* _Problem requirements_
Take every line from the data that has the word "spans" in it.

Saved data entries
Segment Open

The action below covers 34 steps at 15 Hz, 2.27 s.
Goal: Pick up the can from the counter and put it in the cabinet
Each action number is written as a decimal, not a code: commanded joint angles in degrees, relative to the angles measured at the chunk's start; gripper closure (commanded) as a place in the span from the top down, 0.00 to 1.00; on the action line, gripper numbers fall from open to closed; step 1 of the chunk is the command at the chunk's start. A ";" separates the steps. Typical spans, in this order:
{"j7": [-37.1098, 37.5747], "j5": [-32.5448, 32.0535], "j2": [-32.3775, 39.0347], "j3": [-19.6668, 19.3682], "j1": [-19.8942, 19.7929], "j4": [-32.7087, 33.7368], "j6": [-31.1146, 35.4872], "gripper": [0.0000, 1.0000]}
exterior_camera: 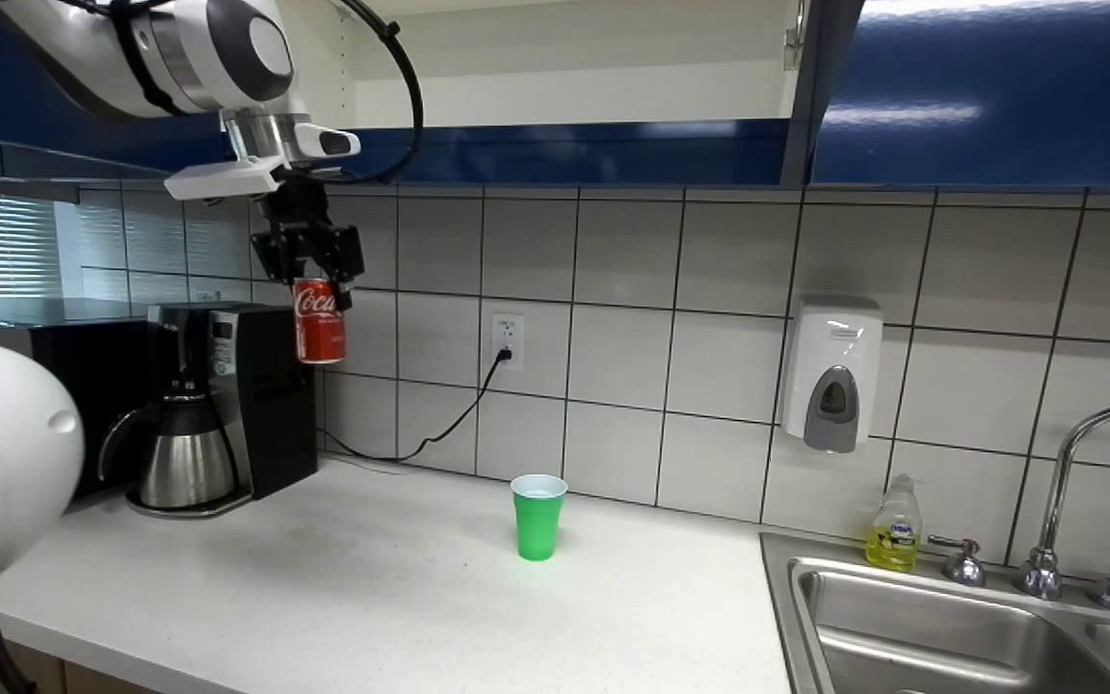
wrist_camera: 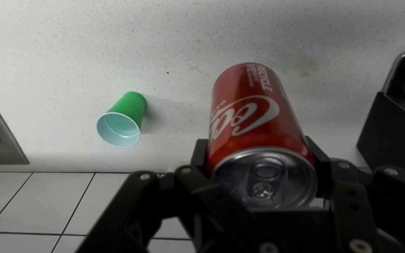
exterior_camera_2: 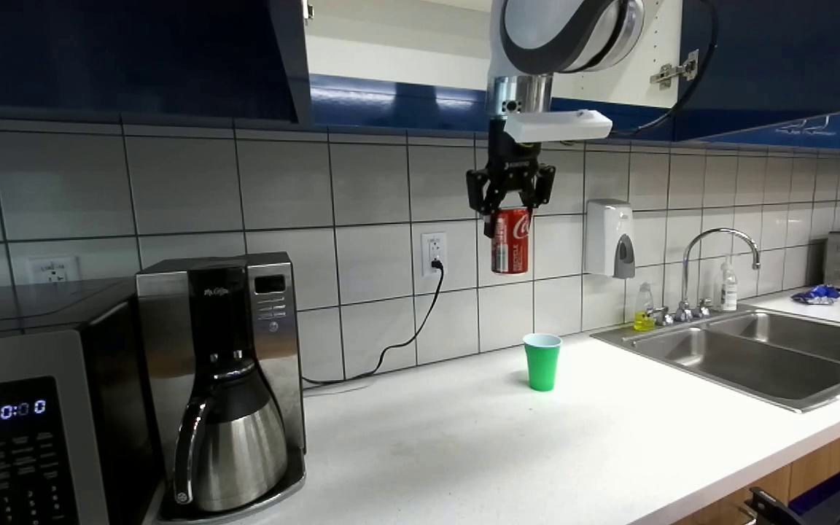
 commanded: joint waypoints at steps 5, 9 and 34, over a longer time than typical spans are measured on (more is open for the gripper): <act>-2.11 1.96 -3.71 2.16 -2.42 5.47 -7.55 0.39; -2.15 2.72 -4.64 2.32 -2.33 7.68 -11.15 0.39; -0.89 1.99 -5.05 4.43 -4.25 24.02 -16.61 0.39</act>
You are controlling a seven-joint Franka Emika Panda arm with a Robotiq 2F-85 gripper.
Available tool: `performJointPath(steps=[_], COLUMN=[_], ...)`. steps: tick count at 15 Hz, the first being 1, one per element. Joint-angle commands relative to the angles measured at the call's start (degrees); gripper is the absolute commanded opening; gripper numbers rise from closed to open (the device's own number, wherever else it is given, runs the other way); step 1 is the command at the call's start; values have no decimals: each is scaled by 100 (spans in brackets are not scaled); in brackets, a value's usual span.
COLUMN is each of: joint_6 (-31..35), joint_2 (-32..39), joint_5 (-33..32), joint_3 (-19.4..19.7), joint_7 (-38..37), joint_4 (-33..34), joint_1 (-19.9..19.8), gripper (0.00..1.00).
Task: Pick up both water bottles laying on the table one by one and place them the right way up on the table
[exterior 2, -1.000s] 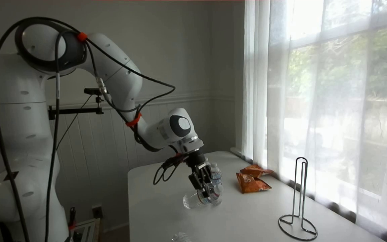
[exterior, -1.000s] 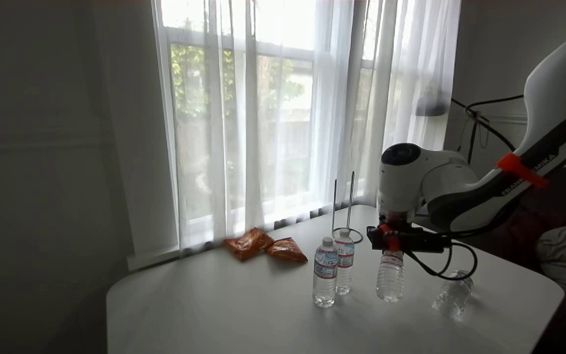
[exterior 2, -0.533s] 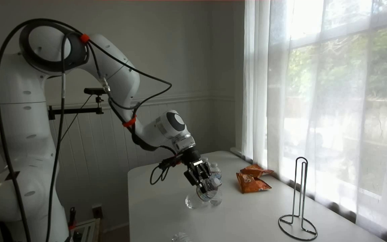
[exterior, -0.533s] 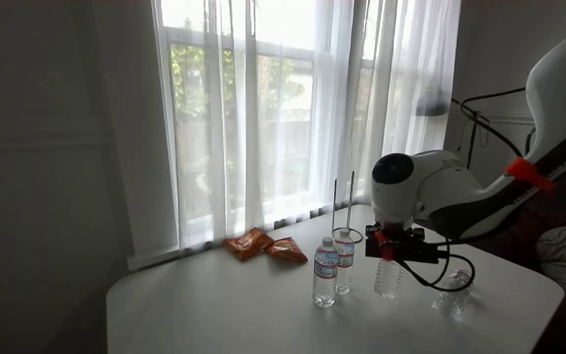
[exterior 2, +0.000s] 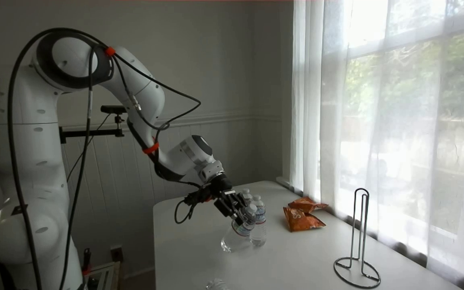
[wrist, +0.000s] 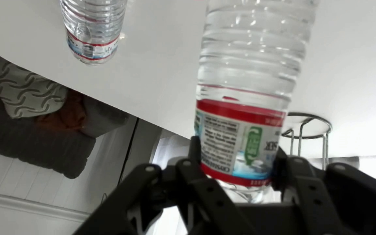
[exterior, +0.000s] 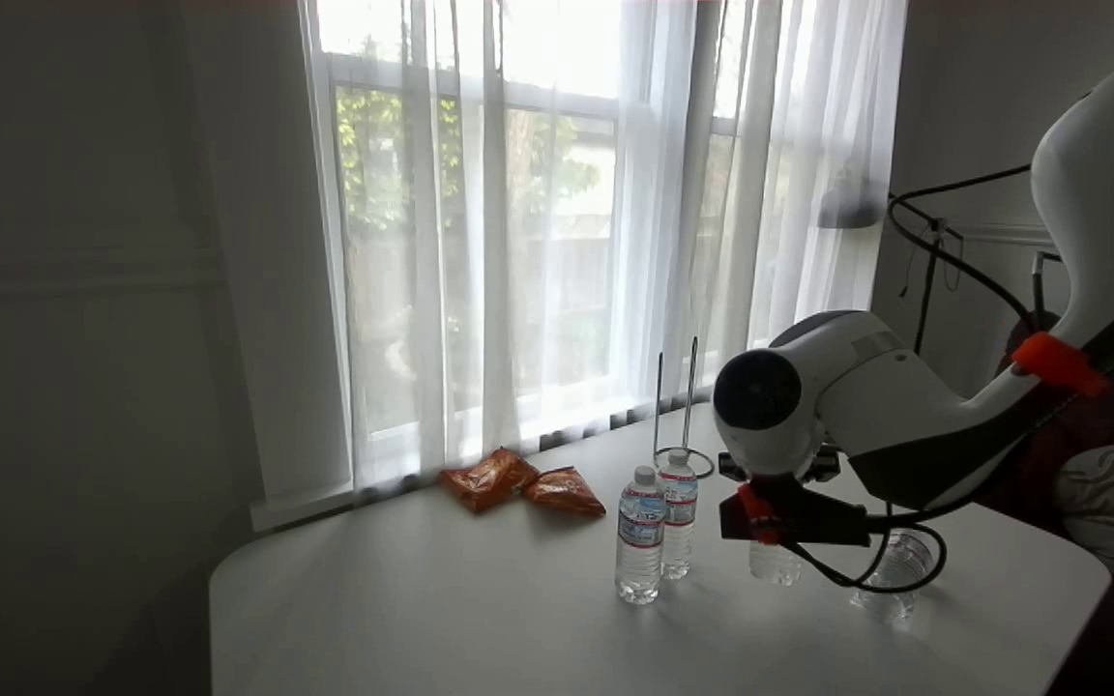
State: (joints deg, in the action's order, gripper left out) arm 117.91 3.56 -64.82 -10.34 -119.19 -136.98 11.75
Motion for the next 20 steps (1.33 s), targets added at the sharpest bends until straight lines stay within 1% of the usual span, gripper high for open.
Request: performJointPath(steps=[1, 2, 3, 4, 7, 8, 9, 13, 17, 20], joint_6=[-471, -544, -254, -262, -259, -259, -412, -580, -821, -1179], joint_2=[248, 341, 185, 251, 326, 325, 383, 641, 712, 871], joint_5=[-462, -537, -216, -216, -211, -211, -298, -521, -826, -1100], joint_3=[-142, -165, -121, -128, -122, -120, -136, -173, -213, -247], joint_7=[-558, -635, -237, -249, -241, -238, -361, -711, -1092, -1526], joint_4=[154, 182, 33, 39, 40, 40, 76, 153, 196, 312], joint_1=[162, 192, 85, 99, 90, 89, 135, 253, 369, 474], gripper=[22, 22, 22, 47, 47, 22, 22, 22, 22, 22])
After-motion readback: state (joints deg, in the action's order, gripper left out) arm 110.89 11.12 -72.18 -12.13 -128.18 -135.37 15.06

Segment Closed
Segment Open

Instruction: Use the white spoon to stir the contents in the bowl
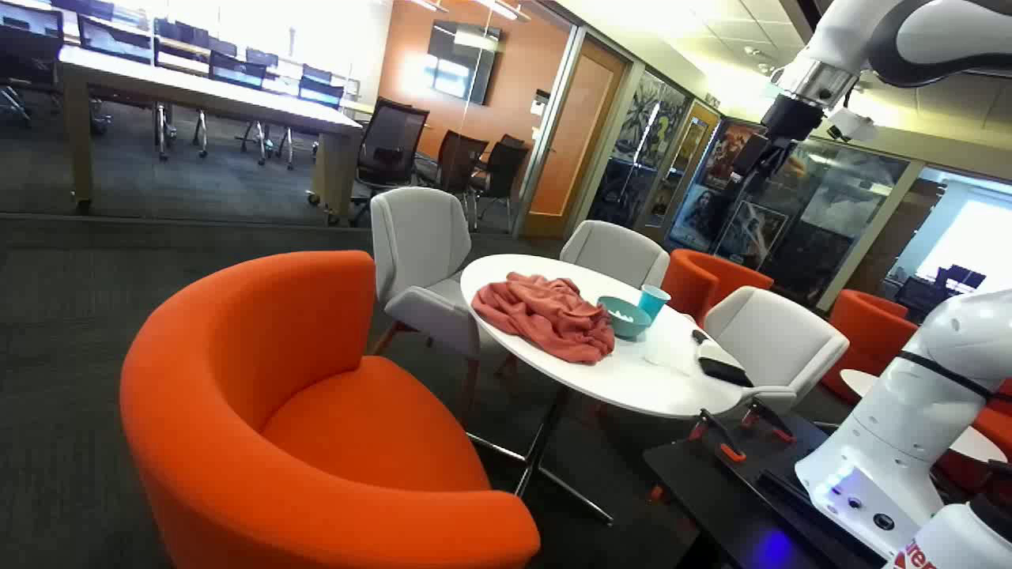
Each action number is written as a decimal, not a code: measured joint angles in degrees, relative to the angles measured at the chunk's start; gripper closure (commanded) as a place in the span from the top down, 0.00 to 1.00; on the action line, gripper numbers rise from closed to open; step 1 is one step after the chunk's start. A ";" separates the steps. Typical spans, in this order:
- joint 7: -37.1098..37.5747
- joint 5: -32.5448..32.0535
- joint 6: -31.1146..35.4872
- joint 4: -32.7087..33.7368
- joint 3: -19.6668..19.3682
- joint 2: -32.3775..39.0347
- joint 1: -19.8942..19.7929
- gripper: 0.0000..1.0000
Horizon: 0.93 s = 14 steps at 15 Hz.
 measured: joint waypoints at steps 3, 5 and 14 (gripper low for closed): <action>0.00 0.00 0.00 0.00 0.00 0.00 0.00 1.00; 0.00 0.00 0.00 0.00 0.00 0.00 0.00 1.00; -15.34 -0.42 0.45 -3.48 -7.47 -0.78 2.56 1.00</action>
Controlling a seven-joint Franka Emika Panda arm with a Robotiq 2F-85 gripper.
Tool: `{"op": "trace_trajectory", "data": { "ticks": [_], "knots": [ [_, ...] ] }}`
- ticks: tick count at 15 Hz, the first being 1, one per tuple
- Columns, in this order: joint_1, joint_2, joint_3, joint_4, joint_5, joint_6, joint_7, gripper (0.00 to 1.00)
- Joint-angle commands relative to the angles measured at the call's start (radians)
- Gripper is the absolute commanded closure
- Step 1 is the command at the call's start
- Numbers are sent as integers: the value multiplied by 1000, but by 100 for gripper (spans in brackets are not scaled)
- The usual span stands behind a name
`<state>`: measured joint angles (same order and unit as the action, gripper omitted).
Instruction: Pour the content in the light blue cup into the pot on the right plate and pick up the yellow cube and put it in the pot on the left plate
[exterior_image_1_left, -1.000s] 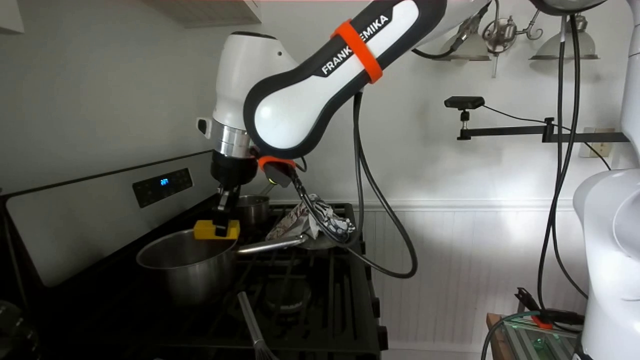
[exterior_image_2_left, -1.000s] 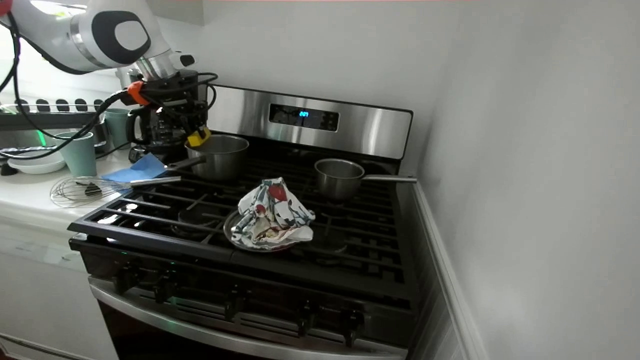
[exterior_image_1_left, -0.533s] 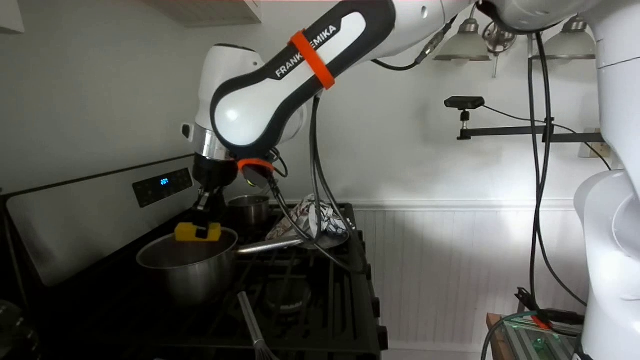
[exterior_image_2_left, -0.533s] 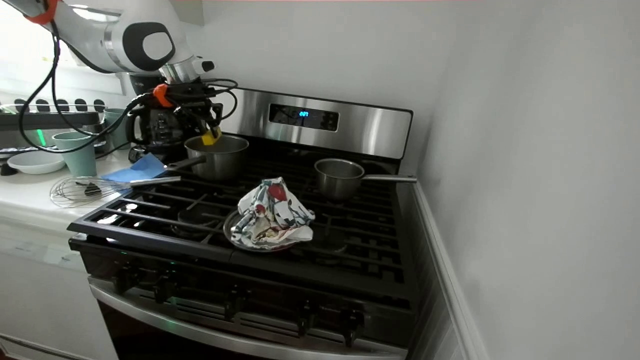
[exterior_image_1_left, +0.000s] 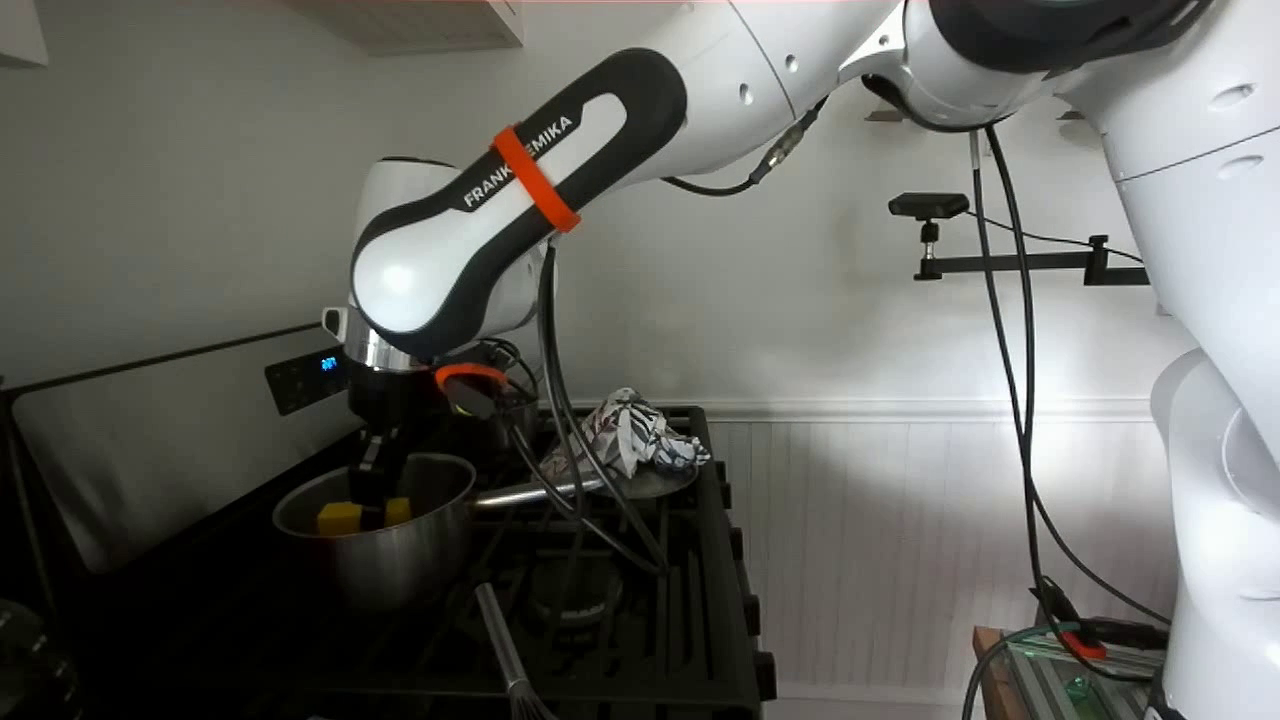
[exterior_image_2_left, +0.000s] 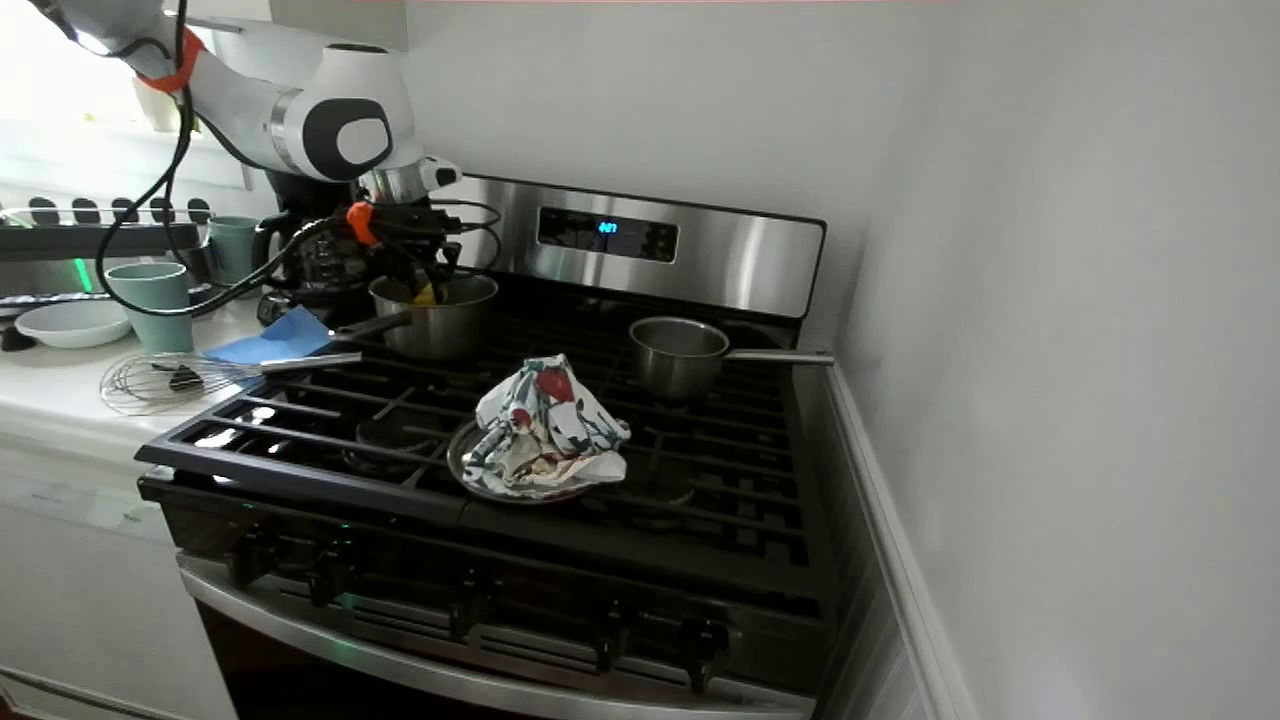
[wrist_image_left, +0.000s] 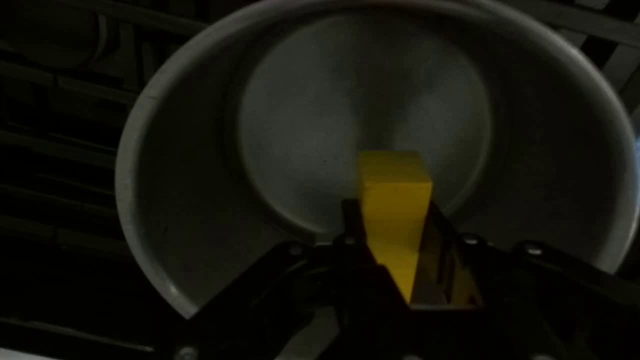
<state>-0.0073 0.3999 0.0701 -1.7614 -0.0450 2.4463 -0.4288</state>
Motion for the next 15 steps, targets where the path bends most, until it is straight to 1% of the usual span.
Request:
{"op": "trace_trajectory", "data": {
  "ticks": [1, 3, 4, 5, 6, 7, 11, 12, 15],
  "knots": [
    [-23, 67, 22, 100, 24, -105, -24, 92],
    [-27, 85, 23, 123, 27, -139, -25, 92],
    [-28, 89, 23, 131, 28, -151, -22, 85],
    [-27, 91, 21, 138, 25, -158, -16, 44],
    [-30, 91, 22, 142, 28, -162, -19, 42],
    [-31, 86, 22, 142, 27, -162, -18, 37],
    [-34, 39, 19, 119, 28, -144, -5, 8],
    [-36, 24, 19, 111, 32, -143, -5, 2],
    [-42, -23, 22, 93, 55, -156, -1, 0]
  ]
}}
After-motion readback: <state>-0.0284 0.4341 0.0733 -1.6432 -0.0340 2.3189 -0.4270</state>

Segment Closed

* _Response area_
Each action number is written as a decimal, not a code: commanded joint angles in degrees, relative to the angles measured at the chunk's start; gripper closure (commanded) as a place in the span from the top down, 0.00 to 1.00; on the action line, gripper numbers fall from open to closed; step 1 of the chunk is the command at the chunk's start. A ";" separates the steps. Typical spans, in this order:
 commanded: joint waypoints at steps 5, 9 and 34, over a longer time than typical spans are measured on (more is open for the gripper): <act>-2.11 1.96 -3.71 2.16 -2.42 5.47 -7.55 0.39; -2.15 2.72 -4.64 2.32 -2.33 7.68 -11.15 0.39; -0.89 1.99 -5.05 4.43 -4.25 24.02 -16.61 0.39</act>
Available tool: `performJointPath(steps=[_], COLUMN=[_], ...)`. steps: tick count at 15 Hz, the first being 1, one per element. Joint-angle commands relative to the angles measured at the call's start (degrees); gripper is the absolute commanded opening; gripper numbers rise from closed to open (the device's own number, wherever else it is given, runs the other way); step 1 is the command at the call's start; values have no decimals: each is scaled by 100 (spans in brackets are not scaled); in brackets, a value's usual span.
Each action number is written as a decimal, not a code: measured joint angles in degrees, relative to the angles measured at the chunk's start; gripper closure (commanded) as a place in the span from the top down, 0.00 to 1.00; on the action line, gripper numbers rise from closed to open; step 1 is one step after the chunk's start. A ";" separates the steps. Typical spans, in this order:
- Numbers are sent as integers: the value multiplied by 1000, but by 100 for gripper (spans in brackets are not scaled)

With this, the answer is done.